Have you searched for books or other products at www.amazon.com or www.costco.com or any other online store? The information about the products for sale is kept in some kind of database.

Have you searched for web sites on www.google.com or www.yahoo.com or any other search engine? Information about web pages and the data in them is kept is some kind of database.

Have you looked for information about public laws (thomas.loc.gov), driving directions (www.mapquest.com), or satellite imagery (www.terraserver.com)? This information is kept in some kind of database.

Most Java EE applications will include some kind of data-storage solution. Most often, that data-storage solution will be a relational database server of some kind. The database server may be an integral part of the application server, or it may be an application separate from the application server.
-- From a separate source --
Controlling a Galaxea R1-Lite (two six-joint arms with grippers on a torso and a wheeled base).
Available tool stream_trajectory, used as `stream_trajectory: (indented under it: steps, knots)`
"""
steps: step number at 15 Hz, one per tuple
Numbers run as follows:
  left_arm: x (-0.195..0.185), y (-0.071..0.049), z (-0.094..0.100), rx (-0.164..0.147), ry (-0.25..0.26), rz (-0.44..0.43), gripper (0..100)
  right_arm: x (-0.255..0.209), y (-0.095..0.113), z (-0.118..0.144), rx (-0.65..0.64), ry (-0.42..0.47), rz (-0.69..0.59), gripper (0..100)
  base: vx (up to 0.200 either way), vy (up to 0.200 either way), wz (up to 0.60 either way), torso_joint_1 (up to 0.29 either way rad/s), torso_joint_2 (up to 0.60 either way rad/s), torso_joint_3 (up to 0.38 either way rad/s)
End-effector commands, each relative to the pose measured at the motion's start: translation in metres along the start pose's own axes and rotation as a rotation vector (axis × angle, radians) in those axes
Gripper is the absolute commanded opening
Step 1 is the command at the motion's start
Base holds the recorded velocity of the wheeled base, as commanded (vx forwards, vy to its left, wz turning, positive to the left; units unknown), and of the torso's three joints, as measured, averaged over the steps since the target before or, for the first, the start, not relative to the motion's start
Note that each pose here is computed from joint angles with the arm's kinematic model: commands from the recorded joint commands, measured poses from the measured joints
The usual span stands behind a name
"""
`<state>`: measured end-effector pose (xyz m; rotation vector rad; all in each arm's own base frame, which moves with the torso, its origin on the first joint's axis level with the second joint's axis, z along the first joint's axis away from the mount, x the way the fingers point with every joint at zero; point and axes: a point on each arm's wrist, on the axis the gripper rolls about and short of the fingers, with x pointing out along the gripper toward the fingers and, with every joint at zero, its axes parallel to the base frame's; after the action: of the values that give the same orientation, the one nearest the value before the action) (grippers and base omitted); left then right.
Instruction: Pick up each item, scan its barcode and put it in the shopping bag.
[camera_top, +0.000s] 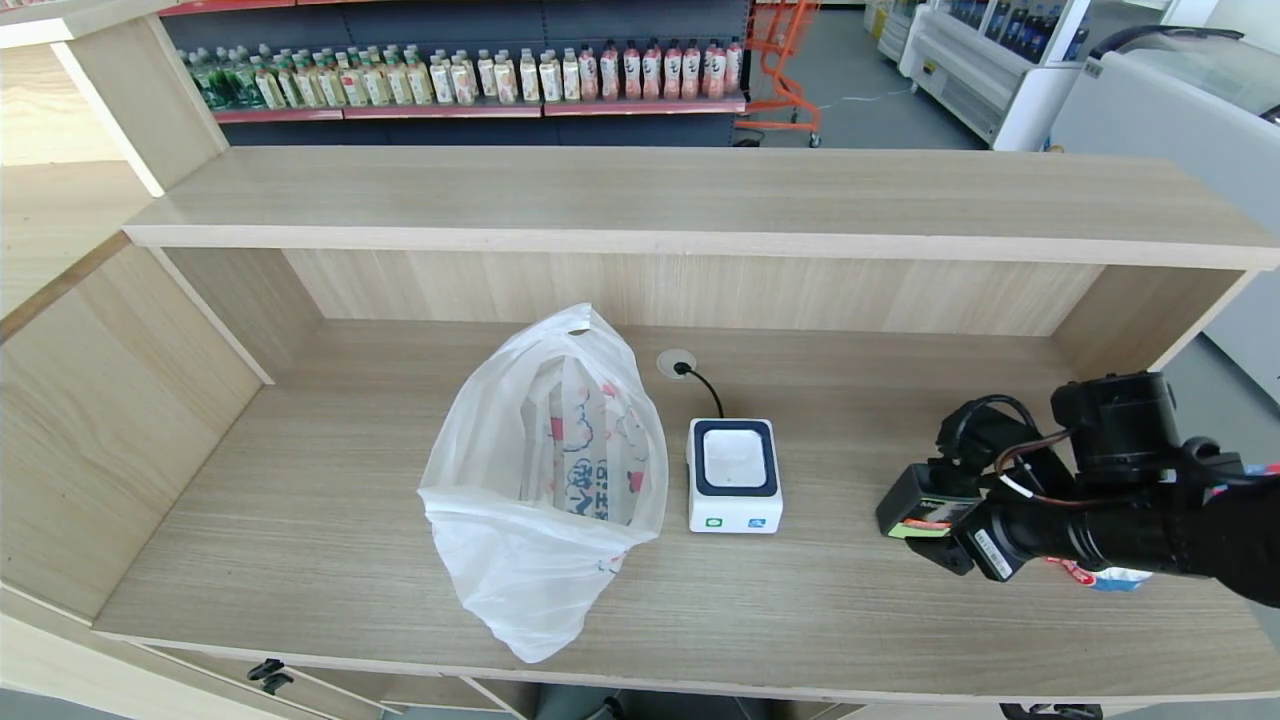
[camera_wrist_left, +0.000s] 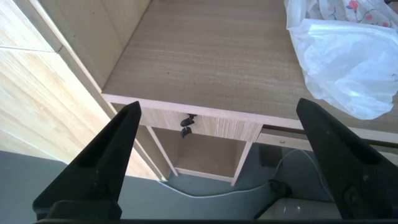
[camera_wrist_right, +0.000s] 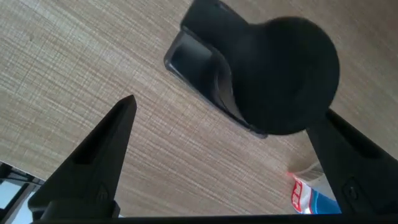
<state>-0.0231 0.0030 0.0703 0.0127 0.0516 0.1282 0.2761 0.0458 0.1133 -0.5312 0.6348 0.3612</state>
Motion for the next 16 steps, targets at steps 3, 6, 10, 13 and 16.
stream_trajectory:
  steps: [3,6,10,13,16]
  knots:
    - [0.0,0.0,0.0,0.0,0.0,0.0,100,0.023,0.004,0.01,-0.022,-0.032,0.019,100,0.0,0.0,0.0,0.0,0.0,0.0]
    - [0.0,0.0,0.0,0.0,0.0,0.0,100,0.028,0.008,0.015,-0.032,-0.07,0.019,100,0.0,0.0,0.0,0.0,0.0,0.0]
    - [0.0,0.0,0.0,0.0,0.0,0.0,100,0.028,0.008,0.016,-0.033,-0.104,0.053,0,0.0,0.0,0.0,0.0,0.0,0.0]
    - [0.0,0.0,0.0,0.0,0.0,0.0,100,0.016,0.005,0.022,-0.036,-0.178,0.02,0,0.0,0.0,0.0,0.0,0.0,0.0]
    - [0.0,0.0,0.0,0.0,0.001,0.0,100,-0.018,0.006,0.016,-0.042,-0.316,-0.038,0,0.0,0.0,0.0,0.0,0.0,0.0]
The examples can go on and on. The point should be clear though: Almost any type of nontrivial application will use a database of some kind. In the previous sentence, the term database is used in its loosest most general meaning as a collection of some data. That database could be anything from a text file of information for very simple applications to full-blown, enterprise-level relational or object databases for very complex systems. It could also include other data-storage systems, such as directories.

In any case, your application components need some means to communicate with the data-storage system. That is the job of JDBC. JDBC is a set of common APIs and system-specific libraries for communicating with a data-storage system. By communicating with the data-storage system through the common APIs, you can concentrate on the data, without needing to learn custom syntax for the particular data-storage system; that job is left to the system-specific library.

Most JDBC applications are used to communicate with a relational database. In a relational database, data is stored, conceptually, in tables. Each row in a table represents a set of data—a customer record, product information, a web site listing, and so on. And each column in the table represents a piece of data in that set. Tables can be linked by creating a relation between tables, thus it’s called a relational database. For example, a database might have a table of customer information and a table of information about orders. It makes no sense to repeat customer information for each order, so the orders table would include a customer ID that corresponds to a similar piece of data in the customers table, thus relating every order to a customer.

While JDBC is used most often with relational databases, it can be used with any data-storage system, as long as someone has created a system-specific library for that data-storage system.